El Senado convirtió en ley el proyecto que modifica la base imponible para calcular el cobro del Impuesto a las Ganancias para las exportaciones agrícolas, impulsado por el Poder Ejecutivo y resistido por las instituciones rurales.
La norma modifica seis artículos de la ley de Impuesto a las Ganancias y sólo alcanza a las operaciones de comercio exterior que utilicen empresas "fantasmas" y triangulan sus operaciones en el exterior con paraísos fiscales.
El texto, que desde hace un mes tiene sanción de la Cámara de Diputados, fue analizado por la Comisión de Presupuesto y Hacienda de la Cámara alta, ante la cual abogaron a favor de la iniciativa el secretario de Agricultura, Ganadería, Pesca y Alimentos, Miguel Campos, y el titular de la Administración Federal de Ingresos Públicos, Alberto Abad.
También expusieron, pero en contra de la medida, los dirigentes de las entidades agropecuarias y de las cámaras de acopiadores, agentes de las bolsas de cereales y exportadores de granos del país que integran la llamada Cadena Agroalimentaria Nacional.
La propuesta fue apoyada por la mayoría de los senadores justicialistas y radicales mientras que algunos legisladores peronistas, como Oscar Lamberto (Santa Fe), Carlos Verna (La Pampa), Elva Paz (Formosa) y Nora Bermejo (Córdoba) se abstuvieron al momento de la votación.
La ley procura evitar las maniobras de evasión y subfacturación de exportaciones que practican las empresas con sus filiales ubicadas en "paraísos fiscales" del exterior o simplemente en terceros países con las cuales acuerdan ventas por debajo de los precios reales de plaza. El truco -según la iniciativa oficial- se completa cuando el intermediario vende el producto a sus verdaderos compradores al valor real.
La nueva ley determina que las empresas calcularán el impuesto a las ganancias sobre el valor de la mercadería al momento del embarque en lugar de hacerlo al momento de concertar la compra de los granos en el mercado interno, como hasta ahora. Quedarán exentos de esta exigencia las compañías cuya filial o "vinculada" demuestre fehacientemente tener domicilio real en su país de residencia, exhiba un aceptable estado contable y sus activos sean acordes con los volúmenes de las operaciones.
Durante el debate previo a la votación el senador peronista Jorge Capitanich defendió la propuesta argumentando que "la República Argentina tiene una situación fiscal precaria" y debe "atacar a las maniobras que promuevan la evasión y elusión fiscal".
El presidente de la bancada radical, Carlos Maestro (Chubut) dijo que la modificación de la política impositiva "es una de las mayores responsabilidades del Parlamento argentino" y una de las más difíciles "porque toca importantes intereses".
"Tenemos que confiar en el buen tino del Poder Ejecutivo Nacional; y le tenemos que dar la posibilidad de que aplique esta herramienta.

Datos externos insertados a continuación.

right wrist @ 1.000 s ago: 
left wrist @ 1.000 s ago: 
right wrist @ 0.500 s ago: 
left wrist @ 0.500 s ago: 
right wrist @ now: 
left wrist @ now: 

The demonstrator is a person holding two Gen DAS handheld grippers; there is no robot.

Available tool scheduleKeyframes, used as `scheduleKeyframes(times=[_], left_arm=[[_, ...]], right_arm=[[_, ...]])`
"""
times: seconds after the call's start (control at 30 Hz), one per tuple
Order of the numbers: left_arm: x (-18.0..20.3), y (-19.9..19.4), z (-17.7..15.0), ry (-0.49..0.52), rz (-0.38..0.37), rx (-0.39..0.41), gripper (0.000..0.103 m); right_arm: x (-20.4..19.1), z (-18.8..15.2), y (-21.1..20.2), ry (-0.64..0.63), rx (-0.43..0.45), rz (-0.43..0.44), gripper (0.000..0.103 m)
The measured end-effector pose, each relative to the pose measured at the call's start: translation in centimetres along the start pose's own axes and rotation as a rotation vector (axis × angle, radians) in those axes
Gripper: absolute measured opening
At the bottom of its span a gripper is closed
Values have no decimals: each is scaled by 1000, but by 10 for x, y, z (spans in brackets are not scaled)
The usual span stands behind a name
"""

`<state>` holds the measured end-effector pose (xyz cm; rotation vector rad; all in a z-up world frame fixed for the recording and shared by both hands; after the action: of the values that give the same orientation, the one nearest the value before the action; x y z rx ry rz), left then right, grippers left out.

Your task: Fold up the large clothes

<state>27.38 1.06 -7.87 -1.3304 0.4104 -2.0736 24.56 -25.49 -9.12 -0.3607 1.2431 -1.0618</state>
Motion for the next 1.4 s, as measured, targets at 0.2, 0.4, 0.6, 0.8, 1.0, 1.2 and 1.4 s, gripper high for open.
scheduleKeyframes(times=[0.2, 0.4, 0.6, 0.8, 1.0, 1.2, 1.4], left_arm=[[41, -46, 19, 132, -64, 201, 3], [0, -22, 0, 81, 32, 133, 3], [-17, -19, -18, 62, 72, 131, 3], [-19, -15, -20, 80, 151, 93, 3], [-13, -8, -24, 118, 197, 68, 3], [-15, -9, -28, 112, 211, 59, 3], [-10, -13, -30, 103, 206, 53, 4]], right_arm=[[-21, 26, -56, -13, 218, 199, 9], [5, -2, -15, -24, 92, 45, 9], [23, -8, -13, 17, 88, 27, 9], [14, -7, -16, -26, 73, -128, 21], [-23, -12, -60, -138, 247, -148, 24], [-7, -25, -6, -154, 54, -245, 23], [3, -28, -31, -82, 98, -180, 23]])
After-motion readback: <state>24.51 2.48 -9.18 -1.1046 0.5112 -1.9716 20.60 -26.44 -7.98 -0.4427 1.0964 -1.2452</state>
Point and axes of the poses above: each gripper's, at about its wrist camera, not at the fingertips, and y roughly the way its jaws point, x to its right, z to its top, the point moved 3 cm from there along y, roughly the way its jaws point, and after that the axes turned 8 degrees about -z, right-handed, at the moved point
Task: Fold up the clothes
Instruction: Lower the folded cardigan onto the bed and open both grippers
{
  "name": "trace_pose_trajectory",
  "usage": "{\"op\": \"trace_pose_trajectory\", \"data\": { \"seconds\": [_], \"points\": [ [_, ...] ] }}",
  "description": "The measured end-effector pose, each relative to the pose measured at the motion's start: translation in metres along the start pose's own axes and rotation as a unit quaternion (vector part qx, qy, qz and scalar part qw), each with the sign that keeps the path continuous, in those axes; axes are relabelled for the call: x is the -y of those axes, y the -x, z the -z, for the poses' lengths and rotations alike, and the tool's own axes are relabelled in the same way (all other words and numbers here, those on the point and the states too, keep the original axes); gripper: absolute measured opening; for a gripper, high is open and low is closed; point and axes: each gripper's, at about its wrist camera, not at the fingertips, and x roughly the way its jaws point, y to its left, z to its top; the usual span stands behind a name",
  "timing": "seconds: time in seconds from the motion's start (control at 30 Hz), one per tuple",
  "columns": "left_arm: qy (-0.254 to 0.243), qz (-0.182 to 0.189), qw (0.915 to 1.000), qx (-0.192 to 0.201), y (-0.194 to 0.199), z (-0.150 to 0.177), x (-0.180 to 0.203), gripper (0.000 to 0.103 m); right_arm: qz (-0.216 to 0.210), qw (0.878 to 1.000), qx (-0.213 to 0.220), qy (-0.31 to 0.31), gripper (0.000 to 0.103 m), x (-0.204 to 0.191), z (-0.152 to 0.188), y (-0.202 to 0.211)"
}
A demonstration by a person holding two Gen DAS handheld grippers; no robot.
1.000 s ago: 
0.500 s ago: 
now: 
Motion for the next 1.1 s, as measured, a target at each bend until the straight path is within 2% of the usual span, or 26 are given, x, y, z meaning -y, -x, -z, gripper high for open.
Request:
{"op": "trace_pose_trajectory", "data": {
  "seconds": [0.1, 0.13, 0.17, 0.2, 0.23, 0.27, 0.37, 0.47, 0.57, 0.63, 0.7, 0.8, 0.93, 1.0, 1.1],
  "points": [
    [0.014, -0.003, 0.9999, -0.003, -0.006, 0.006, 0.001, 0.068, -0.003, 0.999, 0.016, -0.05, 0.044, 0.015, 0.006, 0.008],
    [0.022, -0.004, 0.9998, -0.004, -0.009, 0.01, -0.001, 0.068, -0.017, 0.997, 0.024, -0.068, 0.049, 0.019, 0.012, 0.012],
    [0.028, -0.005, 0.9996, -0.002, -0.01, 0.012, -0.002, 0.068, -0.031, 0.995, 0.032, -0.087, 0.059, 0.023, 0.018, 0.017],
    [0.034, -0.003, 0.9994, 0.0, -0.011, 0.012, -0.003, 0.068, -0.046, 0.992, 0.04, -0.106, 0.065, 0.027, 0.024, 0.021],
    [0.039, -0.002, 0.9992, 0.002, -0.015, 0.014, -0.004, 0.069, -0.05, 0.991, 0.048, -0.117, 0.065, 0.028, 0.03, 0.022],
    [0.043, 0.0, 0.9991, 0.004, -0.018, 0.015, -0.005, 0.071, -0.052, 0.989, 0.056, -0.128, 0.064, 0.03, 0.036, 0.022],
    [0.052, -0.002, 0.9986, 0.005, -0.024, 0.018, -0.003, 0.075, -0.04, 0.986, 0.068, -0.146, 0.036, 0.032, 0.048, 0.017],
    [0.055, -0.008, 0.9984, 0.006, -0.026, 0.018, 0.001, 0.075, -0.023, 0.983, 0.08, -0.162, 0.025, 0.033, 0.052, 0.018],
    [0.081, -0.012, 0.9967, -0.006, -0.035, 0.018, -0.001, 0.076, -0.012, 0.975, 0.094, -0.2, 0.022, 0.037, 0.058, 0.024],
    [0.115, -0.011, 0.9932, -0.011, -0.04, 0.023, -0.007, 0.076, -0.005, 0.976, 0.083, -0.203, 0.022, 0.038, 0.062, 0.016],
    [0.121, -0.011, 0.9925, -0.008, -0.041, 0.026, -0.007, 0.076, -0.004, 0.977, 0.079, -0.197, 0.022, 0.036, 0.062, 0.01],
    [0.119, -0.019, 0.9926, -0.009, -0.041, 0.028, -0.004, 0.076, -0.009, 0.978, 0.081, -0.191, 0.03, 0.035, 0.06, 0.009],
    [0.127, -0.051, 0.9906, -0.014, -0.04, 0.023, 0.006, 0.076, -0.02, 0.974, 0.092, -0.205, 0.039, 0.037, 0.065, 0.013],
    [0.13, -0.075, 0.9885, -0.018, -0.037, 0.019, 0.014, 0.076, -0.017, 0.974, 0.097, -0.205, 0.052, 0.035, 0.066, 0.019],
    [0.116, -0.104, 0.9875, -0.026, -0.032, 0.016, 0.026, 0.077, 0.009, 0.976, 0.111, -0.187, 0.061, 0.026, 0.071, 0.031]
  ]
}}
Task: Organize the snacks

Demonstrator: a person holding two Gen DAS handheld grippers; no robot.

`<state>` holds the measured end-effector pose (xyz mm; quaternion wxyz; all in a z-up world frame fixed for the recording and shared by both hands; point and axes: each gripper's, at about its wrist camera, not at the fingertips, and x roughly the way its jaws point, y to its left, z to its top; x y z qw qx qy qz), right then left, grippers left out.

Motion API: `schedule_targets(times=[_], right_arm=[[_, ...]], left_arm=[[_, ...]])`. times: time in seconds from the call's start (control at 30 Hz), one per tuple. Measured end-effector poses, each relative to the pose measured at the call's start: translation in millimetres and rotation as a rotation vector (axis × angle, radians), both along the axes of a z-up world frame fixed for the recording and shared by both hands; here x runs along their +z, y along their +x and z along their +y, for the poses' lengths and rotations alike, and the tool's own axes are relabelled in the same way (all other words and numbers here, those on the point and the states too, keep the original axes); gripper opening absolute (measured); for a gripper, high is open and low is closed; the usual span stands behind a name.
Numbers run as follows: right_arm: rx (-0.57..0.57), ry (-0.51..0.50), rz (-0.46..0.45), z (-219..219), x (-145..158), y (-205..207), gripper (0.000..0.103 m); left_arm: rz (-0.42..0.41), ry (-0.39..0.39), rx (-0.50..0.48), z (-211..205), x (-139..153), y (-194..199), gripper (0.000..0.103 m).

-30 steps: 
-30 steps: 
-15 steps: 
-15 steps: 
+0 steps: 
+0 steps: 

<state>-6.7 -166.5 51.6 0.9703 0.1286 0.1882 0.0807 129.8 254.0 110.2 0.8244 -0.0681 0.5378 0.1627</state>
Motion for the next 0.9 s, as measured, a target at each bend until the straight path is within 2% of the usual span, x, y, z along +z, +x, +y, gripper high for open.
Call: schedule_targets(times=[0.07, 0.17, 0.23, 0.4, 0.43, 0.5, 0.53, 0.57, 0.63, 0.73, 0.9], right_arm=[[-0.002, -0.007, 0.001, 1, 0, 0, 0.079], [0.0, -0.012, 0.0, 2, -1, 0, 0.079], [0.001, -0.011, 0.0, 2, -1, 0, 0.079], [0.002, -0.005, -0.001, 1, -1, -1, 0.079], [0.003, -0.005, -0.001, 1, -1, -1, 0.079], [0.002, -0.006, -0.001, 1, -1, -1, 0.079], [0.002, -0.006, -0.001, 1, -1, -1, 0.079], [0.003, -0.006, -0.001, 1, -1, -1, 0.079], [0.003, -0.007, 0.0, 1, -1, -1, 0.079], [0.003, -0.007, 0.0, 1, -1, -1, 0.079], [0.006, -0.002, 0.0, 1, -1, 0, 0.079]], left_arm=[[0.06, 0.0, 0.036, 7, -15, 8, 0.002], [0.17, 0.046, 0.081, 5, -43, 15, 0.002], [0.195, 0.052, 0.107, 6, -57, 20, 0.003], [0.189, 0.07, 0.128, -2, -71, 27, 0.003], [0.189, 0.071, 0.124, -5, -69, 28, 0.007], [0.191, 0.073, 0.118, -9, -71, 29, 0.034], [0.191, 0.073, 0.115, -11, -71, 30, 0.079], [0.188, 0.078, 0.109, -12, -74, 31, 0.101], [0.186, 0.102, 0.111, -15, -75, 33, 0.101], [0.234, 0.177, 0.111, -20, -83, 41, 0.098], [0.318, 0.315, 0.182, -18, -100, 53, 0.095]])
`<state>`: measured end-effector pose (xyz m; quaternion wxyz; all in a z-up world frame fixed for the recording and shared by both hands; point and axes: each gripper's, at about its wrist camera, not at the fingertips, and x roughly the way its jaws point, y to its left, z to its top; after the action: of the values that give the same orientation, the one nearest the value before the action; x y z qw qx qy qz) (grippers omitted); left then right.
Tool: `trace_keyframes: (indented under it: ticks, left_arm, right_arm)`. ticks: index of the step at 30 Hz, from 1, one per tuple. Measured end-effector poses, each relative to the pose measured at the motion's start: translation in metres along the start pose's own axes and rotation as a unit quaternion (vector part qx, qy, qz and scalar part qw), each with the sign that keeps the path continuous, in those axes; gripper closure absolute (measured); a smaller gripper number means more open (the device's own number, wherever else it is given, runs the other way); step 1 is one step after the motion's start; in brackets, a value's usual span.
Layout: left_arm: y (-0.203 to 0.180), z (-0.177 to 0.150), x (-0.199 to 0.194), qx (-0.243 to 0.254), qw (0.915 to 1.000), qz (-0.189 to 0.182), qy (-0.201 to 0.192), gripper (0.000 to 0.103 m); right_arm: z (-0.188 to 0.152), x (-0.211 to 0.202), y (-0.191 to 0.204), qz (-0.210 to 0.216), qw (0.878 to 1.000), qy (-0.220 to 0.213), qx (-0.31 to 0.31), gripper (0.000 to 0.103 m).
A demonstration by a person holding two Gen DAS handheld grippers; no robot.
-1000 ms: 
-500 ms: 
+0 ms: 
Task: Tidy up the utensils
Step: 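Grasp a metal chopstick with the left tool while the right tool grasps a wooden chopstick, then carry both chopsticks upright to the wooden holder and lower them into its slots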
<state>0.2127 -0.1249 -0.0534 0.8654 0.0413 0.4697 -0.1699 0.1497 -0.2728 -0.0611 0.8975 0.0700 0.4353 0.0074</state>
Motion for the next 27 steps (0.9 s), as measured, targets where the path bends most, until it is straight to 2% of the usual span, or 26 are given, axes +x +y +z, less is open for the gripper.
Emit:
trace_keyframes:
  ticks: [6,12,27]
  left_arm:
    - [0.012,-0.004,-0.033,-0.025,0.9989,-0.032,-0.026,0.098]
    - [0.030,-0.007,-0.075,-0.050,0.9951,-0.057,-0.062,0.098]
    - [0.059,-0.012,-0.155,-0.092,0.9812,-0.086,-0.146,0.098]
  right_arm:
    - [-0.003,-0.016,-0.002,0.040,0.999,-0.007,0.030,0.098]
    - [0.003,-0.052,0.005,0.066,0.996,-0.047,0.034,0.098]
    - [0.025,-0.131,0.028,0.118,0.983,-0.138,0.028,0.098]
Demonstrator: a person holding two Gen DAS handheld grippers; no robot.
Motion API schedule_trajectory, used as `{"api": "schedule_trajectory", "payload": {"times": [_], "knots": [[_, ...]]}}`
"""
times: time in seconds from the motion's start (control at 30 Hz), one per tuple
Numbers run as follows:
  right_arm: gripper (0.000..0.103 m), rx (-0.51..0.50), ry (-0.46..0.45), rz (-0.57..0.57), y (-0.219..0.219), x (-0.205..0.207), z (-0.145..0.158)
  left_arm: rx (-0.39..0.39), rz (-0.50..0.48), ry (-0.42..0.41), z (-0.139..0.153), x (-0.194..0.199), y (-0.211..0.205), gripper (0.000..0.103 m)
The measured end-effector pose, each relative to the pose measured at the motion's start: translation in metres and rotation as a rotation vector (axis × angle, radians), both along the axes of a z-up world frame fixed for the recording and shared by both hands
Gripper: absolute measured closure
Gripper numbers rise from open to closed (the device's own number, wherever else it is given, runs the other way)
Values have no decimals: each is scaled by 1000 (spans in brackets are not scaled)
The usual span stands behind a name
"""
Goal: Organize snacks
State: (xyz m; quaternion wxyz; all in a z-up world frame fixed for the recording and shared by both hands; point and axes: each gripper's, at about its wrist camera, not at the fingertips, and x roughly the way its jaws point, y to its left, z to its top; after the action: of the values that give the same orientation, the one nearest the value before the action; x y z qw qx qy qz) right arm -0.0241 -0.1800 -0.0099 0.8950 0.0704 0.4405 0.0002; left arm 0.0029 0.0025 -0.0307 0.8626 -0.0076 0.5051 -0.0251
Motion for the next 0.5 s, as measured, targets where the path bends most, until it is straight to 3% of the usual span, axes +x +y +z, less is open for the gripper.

Modificarla, para que vuelva a Diputados, daría lugar a que aumenten las presiones de los sectores que están en contra", afirmó.
Los exportadores agrícolas denunciaron que el proyecto es una "retención extra" a la que ya paga el sector y adelantaron que cualquier costo que implique la modificación de la carga tributaria será trasladado a los productores.
En este sentido, el titular de Agricultura, Ganadería y Pesca, Miguel Campos, advirtió que "tomará cartas en el asunto si los exportadores trasladan los costos a los productores" en una reunión con los senadores.
Para justificar la modificación, el titular de la AFIP, Alberto Abad, denunció que "las exportadoras líderes de cereales sólo pagaron, sobre una facturación declarada de 22.478 millones de pesos, el 0,08 por ciento en concepto de Impuesto a las Ganancias".
Los integrantes de la cadena agroalimentaria reclamarán al presidente Néstor Kirchner el veto parcial de la medida. "Vamos a pedir al presidente (Kirchner) que vete parcialmente la ley para trabajar conjuntamente en la elaboración de una alternativa sobre la base de la racionalidad y no de los prejuicios", dijo el titular de Confederaciones Rurales Argentinas (CRA), Manuel Cabanellas.
El dirigente anticipó que hoy se reunirá la cadena agroalimentaria, integrada por dirigentes de la producción acopiadores, corredores y agentes de las bolsas de cereales, industriales y exportadores de granos de todo el país para analizar la situación. "Nuestra responsabilidad como dirigentes es apelar al Presidente de la Nación y solicitar que nos atienda para encontrar una solución consensuada", indicó Cabanellas.
Los exportadores indicaron que la incertidumbre provocada por la nueva ley impondrá la aplicación de un "seguro de caución" en las compras de los granos que disminuirá el valor que perciben los productores, sin embargo el titular de CRA negó la posibilidad de que haya enfrentamiento entre los sectores.